Stored data entries
========================================================================

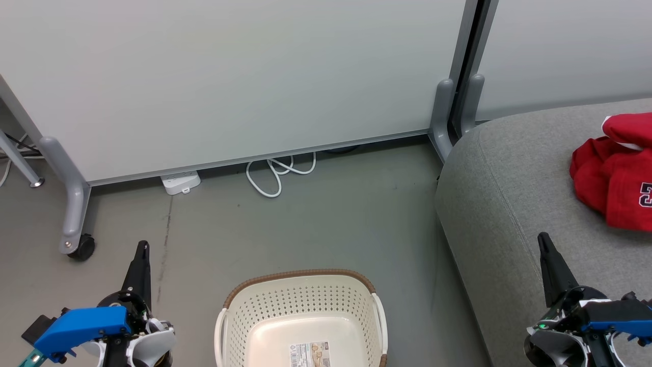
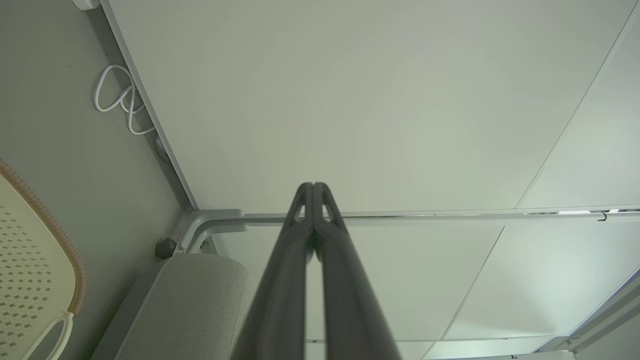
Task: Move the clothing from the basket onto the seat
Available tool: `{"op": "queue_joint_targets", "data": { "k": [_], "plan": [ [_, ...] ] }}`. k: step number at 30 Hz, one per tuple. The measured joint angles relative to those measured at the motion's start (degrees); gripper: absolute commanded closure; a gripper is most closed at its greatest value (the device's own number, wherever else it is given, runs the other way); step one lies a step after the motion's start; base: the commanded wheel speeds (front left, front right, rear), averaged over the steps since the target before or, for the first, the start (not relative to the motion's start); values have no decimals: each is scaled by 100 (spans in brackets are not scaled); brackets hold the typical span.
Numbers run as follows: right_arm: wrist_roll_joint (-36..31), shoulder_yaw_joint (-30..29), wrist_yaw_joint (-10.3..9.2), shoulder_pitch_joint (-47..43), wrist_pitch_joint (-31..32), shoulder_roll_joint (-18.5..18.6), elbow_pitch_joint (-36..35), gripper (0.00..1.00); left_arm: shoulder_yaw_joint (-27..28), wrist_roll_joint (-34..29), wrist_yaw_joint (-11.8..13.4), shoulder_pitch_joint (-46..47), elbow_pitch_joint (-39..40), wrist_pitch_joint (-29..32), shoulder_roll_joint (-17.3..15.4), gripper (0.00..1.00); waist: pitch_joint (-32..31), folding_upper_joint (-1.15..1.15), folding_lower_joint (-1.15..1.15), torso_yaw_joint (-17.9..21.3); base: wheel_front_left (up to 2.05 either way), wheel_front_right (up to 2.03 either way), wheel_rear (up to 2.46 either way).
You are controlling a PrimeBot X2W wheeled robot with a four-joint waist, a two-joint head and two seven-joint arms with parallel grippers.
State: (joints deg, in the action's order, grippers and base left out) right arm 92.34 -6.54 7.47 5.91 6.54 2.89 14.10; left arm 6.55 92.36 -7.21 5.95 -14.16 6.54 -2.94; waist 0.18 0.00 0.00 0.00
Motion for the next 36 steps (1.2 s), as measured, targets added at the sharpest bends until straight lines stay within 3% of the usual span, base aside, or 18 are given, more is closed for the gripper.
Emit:
{"op": "queue_joint_targets", "data": {
  "k": [36],
  "plan": [
    [0, 0, 0, 1, 0, 0, -1, 100, 1, 0, 0, 0, 0, 0, 1, 100, 0, 0, 0, 0, 0, 0, 0]
  ]
}}
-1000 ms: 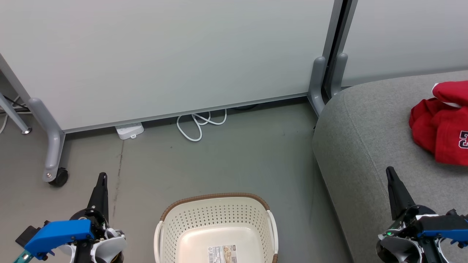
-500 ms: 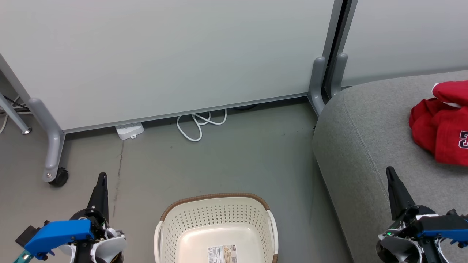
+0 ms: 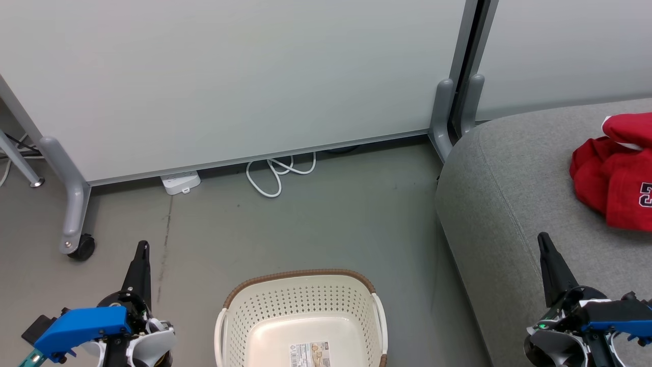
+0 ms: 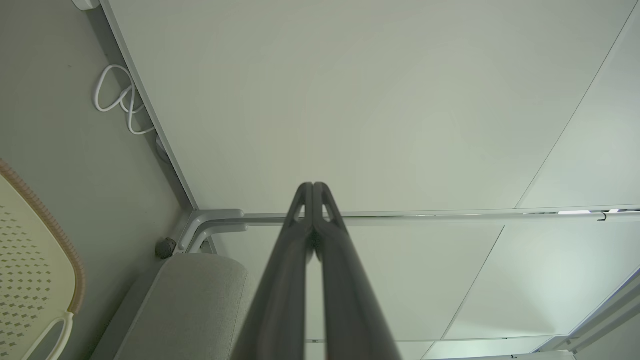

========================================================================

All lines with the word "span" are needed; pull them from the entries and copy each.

Available tool: `{"op": "queue_joint_targets", "data": { "k": [_], "plan": [ [_, ...] ] }}`. k: step number at 30 Hz, one per tuple. The measured joint angles relative to those measured at the motion's start (degrees); gripper: absolute commanded closure; a gripper is most closed at its greatest value (the device's own number, wherever else it is given, runs the other way); step one lies a step after the motion's start; base: the commanded wheel speeds (front left, front right, rear), averaged over the steps since the target before or, for the first, the start (not relative to the motion's start); values have no decimals: each is scaled by 100 (spans in brackets are not scaled); brackets hold the typical span.
Motion for the next 36 steps (1.2 s), as measured, targets added at the sharpest bends until straight lines stay within 3% of the usual span, base aside, or 18 are given, more is closed for the gripper.

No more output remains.